● Work required
Only the lines from the one containing "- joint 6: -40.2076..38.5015" through the last line of the listing are to be given again, exactly as they appear.

● Source material
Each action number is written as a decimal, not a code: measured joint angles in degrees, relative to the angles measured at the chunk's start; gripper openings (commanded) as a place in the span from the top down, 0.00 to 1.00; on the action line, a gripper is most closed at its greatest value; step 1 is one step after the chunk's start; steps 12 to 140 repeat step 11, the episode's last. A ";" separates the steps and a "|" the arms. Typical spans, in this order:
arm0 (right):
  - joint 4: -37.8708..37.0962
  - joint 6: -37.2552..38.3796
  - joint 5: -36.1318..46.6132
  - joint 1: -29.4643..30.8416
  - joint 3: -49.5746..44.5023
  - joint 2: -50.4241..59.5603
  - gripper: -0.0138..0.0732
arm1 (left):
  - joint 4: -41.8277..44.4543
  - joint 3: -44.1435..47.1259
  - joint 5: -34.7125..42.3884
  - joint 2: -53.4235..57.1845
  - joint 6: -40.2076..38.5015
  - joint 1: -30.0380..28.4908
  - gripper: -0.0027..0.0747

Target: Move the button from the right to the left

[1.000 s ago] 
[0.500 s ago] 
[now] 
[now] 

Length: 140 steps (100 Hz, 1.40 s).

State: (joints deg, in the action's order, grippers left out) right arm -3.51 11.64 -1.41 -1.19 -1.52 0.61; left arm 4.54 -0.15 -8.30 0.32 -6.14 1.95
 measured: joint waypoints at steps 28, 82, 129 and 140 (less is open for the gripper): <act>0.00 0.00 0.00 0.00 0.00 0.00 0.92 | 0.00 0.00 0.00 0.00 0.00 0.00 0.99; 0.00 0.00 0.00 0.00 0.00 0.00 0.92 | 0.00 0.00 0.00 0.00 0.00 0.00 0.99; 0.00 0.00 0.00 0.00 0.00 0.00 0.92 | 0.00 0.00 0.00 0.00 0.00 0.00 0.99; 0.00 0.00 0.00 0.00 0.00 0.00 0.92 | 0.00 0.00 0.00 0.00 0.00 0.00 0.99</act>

● Answer to the exercise
  - joint 6: -40.2076..38.5015
  - joint 1: -30.0380..28.4908
  - gripper: -0.0027..0.0747

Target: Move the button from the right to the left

[1.000 s ago] 
[0.500 s ago] 
[now] 
[now] 

Length: 140 steps (100 Hz, 1.40 s).

State: (joints deg, in the action's order, grippers left out) right arm -3.51 11.64 -1.41 -1.19 -1.52 0.61; left arm 4.54 -0.15 -8.30 0.32 -6.14 1.95
 measured: joint waypoints at steps 28, 82, 129 and 140 (less is open for the gripper): <act>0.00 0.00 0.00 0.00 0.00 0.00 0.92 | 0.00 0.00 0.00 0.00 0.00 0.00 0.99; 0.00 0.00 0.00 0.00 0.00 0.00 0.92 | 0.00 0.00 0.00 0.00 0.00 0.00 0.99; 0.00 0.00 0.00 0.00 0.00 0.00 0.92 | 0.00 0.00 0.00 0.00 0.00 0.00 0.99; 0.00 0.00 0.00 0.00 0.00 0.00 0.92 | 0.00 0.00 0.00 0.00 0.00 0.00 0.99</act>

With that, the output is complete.